Ethereum has also had intense disagreements within the community that have lead to controversial decisions, which,  for many, have discredited the Ethereum community’s commitment to immutability or unstoppable code.

For instance, in mid-2016 a considerable amount of ether was “stolen” from a smart contract, an incident known as the DAO hack. We won’t get into the details of what happened, for those interested there is plenty of literature written about this hack and the events that happened after.

What’s important to know is that a sizable chunk of the Ethereum community split into two camps: those that wanted to recover the funds and those that wanted to let what happened go. As a result of the disagreement with how to handle the hack, Ethereum, in crypto-asset language, forked into two different networks: (1) the network that rolled back the DAO hack is known as ETH, and (2) another network that didn’t make any changes that undid the DAO hack is known as Ethereum Classic (ETC). Who is right and who is wrong is up for interpretation, but its undeniable that the market (investors, users, developers, businesses, miners, speculators) has consolidated behind the ETH community and has come to its support much more than the ETC community.

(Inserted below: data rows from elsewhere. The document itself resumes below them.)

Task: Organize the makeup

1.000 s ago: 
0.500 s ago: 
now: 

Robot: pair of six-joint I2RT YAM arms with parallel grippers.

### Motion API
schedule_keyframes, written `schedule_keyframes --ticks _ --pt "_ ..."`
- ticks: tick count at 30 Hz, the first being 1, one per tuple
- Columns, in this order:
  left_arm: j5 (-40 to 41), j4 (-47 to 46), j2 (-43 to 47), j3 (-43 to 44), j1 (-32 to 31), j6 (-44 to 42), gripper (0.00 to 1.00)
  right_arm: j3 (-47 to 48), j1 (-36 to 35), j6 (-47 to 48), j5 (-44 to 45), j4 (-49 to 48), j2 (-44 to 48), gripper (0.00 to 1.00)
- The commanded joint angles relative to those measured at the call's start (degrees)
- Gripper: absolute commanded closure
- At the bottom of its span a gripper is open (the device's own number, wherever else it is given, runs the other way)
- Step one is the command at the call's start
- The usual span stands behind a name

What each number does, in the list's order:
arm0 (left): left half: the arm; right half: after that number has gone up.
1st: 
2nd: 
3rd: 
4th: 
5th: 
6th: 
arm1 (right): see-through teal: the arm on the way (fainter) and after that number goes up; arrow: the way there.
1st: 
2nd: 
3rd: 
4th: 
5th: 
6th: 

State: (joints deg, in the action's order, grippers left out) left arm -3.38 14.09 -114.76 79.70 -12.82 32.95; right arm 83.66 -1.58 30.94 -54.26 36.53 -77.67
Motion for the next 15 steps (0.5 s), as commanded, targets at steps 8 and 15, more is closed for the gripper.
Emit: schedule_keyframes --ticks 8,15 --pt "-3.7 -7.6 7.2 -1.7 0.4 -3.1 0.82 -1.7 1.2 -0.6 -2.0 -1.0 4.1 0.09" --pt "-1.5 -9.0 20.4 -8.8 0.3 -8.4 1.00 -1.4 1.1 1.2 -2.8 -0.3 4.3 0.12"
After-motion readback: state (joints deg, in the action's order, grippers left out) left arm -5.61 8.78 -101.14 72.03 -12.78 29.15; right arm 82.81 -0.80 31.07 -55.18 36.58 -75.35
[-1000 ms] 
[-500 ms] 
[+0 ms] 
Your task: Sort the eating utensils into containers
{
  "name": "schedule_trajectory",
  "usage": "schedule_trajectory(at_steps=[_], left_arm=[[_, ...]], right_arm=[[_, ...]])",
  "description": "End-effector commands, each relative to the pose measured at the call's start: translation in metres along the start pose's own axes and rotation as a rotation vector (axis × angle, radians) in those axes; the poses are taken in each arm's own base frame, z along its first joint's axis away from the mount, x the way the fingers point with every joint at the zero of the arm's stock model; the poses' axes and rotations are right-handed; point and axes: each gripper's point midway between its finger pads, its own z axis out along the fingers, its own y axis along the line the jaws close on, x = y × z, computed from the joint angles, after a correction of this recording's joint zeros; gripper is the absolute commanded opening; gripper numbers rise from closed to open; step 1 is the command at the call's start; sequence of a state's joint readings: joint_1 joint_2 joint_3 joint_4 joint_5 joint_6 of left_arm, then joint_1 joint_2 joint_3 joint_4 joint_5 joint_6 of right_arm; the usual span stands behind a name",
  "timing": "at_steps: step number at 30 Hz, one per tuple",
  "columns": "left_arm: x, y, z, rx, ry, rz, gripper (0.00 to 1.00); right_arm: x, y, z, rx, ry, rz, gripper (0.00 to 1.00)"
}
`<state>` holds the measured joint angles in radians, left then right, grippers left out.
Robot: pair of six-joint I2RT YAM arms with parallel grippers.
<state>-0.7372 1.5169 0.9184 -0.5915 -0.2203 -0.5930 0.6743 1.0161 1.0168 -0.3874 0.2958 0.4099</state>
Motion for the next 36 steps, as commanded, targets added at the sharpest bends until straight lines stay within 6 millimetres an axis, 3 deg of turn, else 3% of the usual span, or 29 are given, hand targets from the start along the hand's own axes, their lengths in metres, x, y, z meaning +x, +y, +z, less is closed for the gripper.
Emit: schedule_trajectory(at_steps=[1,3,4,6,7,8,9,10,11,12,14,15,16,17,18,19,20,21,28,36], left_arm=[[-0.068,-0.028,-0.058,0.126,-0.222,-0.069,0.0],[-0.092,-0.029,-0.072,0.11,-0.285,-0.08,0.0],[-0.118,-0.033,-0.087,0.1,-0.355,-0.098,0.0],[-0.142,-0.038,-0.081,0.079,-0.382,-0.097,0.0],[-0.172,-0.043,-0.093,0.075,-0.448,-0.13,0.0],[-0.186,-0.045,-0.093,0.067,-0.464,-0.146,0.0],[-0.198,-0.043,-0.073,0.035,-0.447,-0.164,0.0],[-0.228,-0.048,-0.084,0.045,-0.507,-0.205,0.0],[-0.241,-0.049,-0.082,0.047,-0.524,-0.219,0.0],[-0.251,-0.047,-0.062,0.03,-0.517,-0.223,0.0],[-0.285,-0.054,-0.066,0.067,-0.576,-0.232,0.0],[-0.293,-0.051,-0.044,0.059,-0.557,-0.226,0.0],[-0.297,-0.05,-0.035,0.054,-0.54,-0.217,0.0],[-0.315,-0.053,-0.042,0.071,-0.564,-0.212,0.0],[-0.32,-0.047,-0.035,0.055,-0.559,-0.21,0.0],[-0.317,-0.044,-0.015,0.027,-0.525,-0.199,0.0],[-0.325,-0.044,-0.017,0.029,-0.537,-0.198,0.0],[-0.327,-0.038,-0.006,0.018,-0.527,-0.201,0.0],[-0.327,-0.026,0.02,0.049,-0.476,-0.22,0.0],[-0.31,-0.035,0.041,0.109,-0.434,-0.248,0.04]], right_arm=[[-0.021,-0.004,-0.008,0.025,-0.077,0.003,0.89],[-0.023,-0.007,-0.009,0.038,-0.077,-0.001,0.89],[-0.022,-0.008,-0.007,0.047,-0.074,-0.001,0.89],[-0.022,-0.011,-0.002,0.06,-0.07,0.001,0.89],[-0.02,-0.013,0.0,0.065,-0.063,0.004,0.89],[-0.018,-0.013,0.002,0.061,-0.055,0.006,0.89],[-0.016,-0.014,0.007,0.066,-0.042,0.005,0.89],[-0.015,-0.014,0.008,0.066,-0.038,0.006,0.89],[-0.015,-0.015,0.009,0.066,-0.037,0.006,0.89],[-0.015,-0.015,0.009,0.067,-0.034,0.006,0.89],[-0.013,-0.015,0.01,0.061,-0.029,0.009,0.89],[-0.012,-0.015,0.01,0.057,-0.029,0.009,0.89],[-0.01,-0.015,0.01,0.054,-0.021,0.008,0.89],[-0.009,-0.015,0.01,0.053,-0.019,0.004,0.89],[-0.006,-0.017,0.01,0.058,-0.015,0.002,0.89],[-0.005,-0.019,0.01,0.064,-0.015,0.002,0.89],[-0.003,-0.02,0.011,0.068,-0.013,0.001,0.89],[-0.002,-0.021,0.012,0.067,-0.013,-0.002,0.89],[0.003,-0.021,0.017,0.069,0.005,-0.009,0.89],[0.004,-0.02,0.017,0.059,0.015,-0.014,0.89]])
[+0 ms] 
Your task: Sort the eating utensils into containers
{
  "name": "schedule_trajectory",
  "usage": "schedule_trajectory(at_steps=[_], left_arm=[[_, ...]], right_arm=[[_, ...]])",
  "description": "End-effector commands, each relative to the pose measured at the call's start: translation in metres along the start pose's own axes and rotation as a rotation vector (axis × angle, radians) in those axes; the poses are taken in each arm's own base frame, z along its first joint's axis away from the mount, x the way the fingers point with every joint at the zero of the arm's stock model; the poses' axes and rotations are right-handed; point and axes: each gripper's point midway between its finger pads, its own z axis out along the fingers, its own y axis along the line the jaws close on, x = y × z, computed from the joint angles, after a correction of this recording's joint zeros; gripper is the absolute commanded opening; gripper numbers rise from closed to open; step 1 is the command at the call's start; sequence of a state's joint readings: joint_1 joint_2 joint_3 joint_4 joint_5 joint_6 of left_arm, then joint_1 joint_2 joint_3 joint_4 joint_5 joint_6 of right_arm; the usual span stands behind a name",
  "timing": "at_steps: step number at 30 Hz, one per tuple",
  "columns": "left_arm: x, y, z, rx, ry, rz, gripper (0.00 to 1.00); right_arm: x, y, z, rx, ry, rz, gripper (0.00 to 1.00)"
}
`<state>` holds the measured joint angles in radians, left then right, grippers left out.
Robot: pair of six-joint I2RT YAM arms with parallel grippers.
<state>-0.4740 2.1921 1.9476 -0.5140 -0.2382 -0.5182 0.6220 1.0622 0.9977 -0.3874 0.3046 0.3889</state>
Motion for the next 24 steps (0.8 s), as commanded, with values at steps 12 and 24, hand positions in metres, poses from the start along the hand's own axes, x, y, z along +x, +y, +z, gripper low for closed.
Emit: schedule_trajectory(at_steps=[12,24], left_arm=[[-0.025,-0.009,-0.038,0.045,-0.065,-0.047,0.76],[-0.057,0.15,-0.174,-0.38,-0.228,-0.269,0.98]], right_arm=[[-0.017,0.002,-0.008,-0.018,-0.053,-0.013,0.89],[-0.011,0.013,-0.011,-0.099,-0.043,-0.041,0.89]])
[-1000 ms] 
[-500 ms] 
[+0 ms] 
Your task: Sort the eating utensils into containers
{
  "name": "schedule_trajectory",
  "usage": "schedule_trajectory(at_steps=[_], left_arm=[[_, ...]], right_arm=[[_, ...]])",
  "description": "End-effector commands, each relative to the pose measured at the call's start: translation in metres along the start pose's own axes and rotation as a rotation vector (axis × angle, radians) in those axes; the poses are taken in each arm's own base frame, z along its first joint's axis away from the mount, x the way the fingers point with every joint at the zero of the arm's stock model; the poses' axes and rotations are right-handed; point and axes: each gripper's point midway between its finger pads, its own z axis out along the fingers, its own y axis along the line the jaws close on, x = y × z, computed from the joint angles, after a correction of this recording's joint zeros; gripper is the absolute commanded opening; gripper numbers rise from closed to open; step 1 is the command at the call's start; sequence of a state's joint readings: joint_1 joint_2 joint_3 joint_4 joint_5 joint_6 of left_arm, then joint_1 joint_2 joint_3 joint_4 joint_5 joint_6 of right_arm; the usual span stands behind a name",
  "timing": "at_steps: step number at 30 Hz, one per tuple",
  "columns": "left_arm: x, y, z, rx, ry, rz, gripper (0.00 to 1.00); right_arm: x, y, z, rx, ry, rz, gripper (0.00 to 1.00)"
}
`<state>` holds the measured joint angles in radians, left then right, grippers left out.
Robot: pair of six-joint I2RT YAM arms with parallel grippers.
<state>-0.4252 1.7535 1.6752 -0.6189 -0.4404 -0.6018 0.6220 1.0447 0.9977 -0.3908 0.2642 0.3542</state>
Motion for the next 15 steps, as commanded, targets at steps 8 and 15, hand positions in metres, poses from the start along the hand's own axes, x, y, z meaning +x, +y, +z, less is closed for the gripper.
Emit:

There are also concerns about Ethereum’s ability to scale due to its inherent complexity and inability to do parallel computation. Inability to scale is a common criticism of blockchains in general, and it becomes even more true for something as complex as Ethereum. How to scale something like Ethereum is on the very edges of theory and practice and is rife with disagreements, unknowns, and unknown unknowns.

It’s hard to know which coins and platforms are “better”, can scale, or will win out, but this is what the market is for. Everyone has different theories, visions, uses, incentives, and understanding of these different technologies, and only time will reveal which platforms or coins are needed and useful and which are superfluous and lack utility. Those that have a theory can put their money where their mouth is and their code where their mouth is.

Ethereum in Edge

We’ve watched Ethereum blossom from a white paper to a paradigm shifting network that many of our users use. We’ve also seen the development of incredible dapps that have tremendous potential. It’s still very early in the story of Ethereum and we’ll be there to support it, its developers, its applications, and its users every step of the way.